## What is needed
Check each line of the entries for "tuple" and report the ones that have it.
──────── Records to use ────────
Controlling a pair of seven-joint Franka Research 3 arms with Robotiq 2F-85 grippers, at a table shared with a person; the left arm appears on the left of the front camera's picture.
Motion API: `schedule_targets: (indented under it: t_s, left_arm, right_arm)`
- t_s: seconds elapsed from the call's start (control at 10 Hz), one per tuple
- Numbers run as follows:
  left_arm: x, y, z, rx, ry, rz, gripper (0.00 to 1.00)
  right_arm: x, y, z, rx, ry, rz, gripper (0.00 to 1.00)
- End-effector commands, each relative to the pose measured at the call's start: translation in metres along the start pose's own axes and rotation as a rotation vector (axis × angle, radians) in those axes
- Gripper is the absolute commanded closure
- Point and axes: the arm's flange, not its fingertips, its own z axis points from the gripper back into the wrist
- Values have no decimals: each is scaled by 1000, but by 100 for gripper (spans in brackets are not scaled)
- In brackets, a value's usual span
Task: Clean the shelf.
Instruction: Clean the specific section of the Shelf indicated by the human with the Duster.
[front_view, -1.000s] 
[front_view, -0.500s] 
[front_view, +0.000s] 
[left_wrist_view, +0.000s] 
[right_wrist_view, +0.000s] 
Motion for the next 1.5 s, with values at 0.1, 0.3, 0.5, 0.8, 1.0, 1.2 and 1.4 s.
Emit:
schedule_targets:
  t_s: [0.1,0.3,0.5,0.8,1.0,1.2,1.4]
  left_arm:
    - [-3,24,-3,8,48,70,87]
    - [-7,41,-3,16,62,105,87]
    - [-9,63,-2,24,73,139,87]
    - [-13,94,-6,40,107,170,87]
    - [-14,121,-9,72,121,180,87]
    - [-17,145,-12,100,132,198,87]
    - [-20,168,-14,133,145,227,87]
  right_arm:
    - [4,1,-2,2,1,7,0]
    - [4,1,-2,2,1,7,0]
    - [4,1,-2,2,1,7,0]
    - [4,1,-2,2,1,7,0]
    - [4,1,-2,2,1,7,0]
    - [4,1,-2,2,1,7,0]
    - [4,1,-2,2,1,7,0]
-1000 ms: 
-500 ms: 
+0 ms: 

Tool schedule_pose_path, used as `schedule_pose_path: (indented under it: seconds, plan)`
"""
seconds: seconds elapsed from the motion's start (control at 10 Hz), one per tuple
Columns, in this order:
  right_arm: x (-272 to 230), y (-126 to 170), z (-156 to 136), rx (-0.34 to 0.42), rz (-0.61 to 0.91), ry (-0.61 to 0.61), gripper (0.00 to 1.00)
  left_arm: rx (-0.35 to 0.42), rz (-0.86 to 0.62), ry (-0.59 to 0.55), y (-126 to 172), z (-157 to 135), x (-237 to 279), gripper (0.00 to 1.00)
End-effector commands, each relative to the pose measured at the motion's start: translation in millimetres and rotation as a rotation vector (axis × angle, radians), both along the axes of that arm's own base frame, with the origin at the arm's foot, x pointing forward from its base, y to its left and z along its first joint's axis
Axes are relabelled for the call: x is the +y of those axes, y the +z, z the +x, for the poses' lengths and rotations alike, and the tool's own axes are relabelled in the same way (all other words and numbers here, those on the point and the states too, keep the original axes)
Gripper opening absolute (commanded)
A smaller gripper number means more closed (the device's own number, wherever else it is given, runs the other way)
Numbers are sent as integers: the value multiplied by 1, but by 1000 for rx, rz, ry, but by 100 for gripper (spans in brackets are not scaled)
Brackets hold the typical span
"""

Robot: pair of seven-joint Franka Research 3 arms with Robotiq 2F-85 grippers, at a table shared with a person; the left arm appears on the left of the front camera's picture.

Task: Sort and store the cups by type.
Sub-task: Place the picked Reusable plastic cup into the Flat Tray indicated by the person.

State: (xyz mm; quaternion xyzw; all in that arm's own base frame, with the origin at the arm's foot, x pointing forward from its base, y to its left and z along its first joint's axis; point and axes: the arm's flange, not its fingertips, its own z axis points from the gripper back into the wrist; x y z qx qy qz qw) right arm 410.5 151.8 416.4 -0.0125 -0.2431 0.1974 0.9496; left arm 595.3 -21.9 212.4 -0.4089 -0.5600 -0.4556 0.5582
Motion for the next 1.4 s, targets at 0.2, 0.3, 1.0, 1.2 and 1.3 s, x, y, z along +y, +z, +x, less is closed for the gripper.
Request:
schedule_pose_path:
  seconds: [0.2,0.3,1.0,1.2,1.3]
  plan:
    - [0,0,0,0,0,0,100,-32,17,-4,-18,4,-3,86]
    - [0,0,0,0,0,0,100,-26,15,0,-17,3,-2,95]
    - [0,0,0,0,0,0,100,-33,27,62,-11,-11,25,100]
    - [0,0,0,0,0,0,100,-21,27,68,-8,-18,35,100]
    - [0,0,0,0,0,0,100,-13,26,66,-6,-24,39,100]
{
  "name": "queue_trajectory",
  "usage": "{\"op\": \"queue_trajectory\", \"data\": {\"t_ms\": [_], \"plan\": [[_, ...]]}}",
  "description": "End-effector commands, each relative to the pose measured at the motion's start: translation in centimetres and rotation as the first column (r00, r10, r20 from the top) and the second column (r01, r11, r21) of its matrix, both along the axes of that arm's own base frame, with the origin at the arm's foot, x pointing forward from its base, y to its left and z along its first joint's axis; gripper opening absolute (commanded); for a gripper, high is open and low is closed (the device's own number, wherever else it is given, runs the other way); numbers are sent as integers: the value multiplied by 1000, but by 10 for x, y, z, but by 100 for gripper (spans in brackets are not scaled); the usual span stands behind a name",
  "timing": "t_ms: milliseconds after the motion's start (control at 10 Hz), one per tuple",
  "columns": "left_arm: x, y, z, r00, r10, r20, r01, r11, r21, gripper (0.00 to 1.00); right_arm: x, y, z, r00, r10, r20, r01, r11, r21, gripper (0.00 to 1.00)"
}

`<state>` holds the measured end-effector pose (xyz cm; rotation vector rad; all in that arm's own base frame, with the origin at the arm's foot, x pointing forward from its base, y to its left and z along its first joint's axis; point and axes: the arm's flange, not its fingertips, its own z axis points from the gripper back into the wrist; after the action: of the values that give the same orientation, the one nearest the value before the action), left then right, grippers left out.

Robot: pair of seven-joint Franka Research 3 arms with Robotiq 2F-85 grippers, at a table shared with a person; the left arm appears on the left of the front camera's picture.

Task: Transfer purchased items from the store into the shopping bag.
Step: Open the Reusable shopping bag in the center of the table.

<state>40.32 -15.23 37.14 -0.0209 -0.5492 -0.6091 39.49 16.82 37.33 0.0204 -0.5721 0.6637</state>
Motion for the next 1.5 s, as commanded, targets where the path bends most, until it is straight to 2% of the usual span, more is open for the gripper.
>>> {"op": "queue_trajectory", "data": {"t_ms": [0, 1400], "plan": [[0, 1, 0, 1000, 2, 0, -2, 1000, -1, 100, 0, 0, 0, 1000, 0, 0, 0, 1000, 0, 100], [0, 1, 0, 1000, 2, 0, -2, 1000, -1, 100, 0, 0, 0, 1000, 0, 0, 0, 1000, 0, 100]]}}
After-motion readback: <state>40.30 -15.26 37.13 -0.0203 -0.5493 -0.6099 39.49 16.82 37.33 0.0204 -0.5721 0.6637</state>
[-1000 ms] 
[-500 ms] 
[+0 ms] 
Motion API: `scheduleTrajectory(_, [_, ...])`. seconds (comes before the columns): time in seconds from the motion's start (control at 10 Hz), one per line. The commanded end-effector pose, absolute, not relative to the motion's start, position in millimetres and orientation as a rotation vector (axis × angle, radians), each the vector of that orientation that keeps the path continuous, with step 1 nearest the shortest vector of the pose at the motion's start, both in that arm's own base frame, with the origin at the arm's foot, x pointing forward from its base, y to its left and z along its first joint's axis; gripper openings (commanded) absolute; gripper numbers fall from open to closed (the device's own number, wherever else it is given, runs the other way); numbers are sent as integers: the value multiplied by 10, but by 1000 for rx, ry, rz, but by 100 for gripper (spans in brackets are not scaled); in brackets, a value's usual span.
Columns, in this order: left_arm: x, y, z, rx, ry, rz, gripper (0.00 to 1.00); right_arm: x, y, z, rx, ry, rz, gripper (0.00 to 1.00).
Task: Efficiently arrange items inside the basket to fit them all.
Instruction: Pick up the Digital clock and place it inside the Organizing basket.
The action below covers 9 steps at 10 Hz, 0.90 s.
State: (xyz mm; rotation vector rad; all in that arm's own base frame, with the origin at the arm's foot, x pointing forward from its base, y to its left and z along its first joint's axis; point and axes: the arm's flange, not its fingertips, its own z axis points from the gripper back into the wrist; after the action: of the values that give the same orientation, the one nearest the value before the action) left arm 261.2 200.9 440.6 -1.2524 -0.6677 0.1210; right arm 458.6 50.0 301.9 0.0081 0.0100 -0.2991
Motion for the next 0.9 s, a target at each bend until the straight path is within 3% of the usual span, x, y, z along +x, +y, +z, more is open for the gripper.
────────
## Reply
- t_s: seconds elapsed from the call's start (control at 10 Hz), one per tuple
seconds: seconds elapsed from the motion's start (control at 10 Hz), one per tuple
  "timing": "t_ms: milliseconds after the motion's start (control at 10 Hz), one per tuple",

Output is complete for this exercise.